» YOUR INSTRUCTIONS: What you return must be the full listing, word for word, with no images in it.

» DATA BLOCK:
=== Begin Enclosure ===
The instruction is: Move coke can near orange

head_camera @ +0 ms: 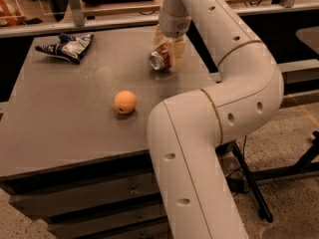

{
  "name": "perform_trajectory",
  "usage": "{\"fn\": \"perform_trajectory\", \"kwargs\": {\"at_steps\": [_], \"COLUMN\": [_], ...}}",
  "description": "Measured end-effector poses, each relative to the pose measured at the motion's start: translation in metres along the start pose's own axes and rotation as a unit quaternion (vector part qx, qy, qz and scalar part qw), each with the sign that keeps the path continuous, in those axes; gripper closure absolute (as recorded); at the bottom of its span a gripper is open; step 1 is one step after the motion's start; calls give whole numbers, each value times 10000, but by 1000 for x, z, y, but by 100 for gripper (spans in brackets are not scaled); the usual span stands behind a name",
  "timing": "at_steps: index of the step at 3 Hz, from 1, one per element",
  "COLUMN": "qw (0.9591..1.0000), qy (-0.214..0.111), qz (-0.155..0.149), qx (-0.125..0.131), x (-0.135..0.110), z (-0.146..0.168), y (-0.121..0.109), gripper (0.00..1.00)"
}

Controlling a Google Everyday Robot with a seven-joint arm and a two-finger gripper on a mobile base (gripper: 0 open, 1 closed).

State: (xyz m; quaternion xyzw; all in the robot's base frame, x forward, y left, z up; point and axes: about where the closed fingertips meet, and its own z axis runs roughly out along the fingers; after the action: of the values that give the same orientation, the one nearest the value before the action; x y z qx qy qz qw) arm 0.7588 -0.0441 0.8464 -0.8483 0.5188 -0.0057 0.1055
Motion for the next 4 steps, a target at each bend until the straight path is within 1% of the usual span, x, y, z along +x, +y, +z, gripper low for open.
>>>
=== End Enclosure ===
» TASK RESPONSE:
The instruction is: Move coke can near orange

head_camera @ +0 ms: 

{
  "name": "perform_trajectory",
  "usage": "{\"fn\": \"perform_trajectory\", \"kwargs\": {\"at_steps\": [_], \"COLUMN\": [_], ...}}",
  "description": "Measured end-effector poses, each relative to the pose measured at the motion's start: translation in metres along the start pose's own axes and rotation as a unit quaternion (vector part qx, qy, qz and scalar part qw), each with the sign that keeps the path continuous, in those axes; gripper closure absolute (as recorded); at the bottom of its span a gripper is open; step 1 is one step after the motion's start; calls give whole numbers, each value times 10000, but by 1000 for x, z, y, but by 100 for gripper (spans in brackets are not scaled); the usual span stands behind a name",
  "timing": "at_steps: index of the step at 3 Hz, from 1, one per element",
  "COLUMN": "qw (0.9591..1.0000), qy (-0.214..0.111), qz (-0.155..0.149), qx (-0.125..0.131), x (-0.135..0.110), z (-0.146..0.168), y (-0.121..0.109), gripper (0.00..1.00)"
}

Controlling a Google Everyday Robot with a seven-joint arm and a two-finger gripper on a mobile base (gripper: 0 open, 1 closed).

State: (xyz m; quaternion xyzw; all in the robot's base frame, x forward, y left, z up; point and axes: about where the closed fingertips meet, and its own z axis runs roughly out along the fingers; after the action: of the values that give the same orientation, the one nearest the value before the action; x y z qx qy qz qw) arm 0.7588 -0.0441 0.8464 -0.8483 0.5188 -0.0057 0.1055
Motion for the next 4 steps, a target at each bend until the straight path is within 1% of the usual span, x, y, z along +x, +y, +z, gripper low for open.
>>>

There is nothing more to the exercise.